Many Dartmouth courses post homework, reading, general coursework and other material online. However, Dartmouth, which is ranked by U.S. News and World Report as first in the country for undergraduate teaching, should not be drawn into the trap of thinking that anything but a professor can be a professor. While online class sites do have the virtue of convenience, the myriad of drawbacks to online work outweighs this virtue.
Many Dartmouth students who have taken a math course may be familiar with the program Webwork, an online homework submission site. But who really benefits from a program like Webwork? The students or faculty? In middle school and early high school, before homework started to shift to an online format, I turned in a physical copy of written work, had my teacher look over my answers and was given personal, written feedback. That written feedback, along with dialogue between student and teacher, is something a computerized program will never be able to replace.
Proponents of online programs such as Webwork often laud that the feedback is instant. Perhaps it is here that the divergence of opinions is most acute. If by feedback you mean "Your answer is incorrect" or some nebulous notational jargon such as "X is not accepted in this context," then yes, online programs give us "instant feedback." But to the frustrated student, sitting at a computer at 11 P.M., who has tried a problem seven or eight times, having a computer say "your answer is incorrect" is neither instructive nor helpful feedback.
Perhaps the greatest transgressor in this online homework sham comes not in the form of math Webwork, but online language programs such as McGraw-Hill's Connect, another web-based assignment platform. Often I have found that the majority of time spent using Connect is in trying to get the computer to accept answers which are "wrong" in the most minute way. I believe in a high standard and in doing things right, but when you spend 45 minutes trying to answer a question, only to find that a word was not capitalized or a period was missing, I fail to see the educational benefit in such a time-consuming and frustrating experience. Have I learned more about Spanish or have I just squandered all of my study time dealing with computer program minutia? After having the privilege of paying the princely sum of $225 for my soft cover, binding-so-shoddy-it-fell-apart-after-three-weeks-of-use McGraw-Hill textbook, I not only had to deal with the overly-persnickety computer program, but also other endless glitches of the online program. My personal account on Connect has numerous glitches that often prevent me from seeing and answering an entire question. I have never had this kind of experience with paper copies of worksheets. I have contacted McGraw-Hill's customer service several times since November and I am still waiting to hear back. If their timing is just right, perhaps they will get back to me just as I need to buy more books from them in the fall.

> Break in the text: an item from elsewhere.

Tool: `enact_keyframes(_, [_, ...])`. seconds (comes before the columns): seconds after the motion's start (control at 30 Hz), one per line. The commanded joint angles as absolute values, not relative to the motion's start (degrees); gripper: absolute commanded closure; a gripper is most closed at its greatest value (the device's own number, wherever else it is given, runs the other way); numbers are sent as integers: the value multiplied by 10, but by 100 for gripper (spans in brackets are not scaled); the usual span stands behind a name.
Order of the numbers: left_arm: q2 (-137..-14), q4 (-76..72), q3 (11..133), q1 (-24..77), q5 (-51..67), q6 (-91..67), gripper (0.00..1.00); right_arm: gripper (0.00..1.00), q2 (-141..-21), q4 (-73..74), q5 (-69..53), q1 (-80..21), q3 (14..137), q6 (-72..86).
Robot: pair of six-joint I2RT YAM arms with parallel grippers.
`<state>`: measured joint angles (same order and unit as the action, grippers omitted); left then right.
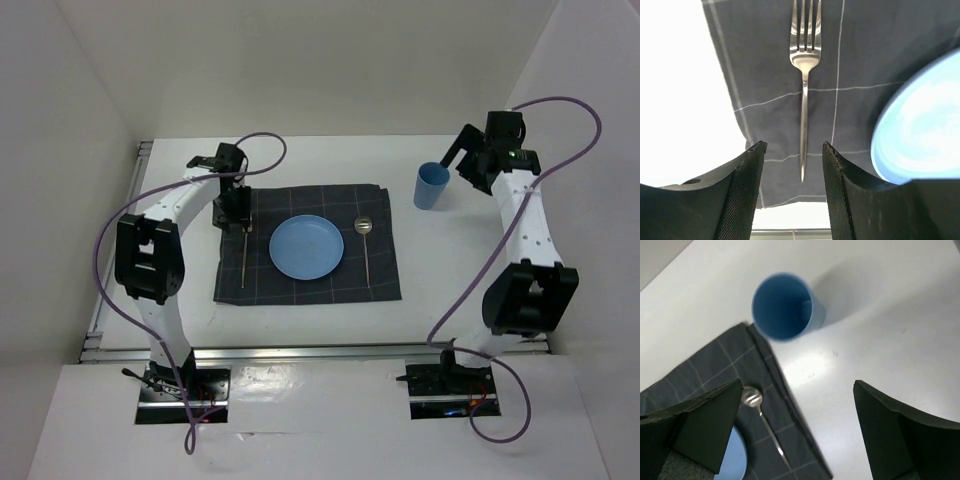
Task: Set the dinner table for one person
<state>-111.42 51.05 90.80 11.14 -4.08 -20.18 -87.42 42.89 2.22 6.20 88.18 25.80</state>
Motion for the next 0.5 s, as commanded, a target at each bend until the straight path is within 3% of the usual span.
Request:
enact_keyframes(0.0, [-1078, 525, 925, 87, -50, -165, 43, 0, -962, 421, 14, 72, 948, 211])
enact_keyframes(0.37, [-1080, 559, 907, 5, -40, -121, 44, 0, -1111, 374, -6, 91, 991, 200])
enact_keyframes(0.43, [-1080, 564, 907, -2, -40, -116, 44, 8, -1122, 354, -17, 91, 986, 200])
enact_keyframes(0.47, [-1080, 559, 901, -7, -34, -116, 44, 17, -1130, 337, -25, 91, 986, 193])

I felt somewhat amused when I recently took a survey in my Spanish class that asked my opinion on using solely an online textbook in the future. I could not help but ask myself, if I were to have online textbooks, would the cost of my books be reduced? A perusal of online textbooks and services reveals that this is not the case. I think it is obvious that using an online book liberates the publisher from actually printing and distributing material, a significant benefit in terms of production costs. But are these benefits passed onto students? No, the students pay the same price (or very nearly the same price) simply for the right to download a file. While I respect intellectual copyright laws and believe that students should pay for their downloads, a PDF file and a physical textbook are two very different products, which should have very different prices.
So whether it is for textbooks or assignments, I would challenge students to question the proliferation of online programs. Am I really benefitting from these programs or is my professor benefitting by no longer having to do his or her job of providing me with real, personal and constructive feedback?